WHAT TO WORK ON: Reproduce exactly the lines below from the one containing "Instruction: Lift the" through the one containing "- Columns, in", including both, and nothing else.

EXERCISE DATA:
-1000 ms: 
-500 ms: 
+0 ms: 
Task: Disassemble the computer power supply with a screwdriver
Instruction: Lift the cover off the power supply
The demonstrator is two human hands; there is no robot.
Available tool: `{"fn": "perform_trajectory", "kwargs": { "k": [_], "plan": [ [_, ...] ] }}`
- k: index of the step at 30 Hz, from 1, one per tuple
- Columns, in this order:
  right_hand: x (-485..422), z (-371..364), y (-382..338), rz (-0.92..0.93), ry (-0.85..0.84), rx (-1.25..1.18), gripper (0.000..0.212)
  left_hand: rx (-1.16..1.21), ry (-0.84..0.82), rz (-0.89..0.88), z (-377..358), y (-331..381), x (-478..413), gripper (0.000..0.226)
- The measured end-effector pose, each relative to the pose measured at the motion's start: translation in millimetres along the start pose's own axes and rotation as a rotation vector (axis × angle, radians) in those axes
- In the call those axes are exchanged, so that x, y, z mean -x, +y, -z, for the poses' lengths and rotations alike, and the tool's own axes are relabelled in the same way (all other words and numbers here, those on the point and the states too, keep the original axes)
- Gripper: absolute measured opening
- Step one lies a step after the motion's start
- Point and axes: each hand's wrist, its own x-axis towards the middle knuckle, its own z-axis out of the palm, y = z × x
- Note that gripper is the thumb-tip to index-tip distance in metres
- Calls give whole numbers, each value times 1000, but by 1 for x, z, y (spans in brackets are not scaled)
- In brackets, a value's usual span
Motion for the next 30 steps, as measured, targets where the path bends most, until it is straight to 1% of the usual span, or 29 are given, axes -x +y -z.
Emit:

RESULT:
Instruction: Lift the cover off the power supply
The demonstrator is two human hands; there is no robot.
Available tool: `{"fn": "perform_trajectory", "kwargs": { "k": [_], "plan": [ [_, ...] ] }}`
- k: index of the step at 30 Hz, from 1, one per tuple
- Columns, in this order:

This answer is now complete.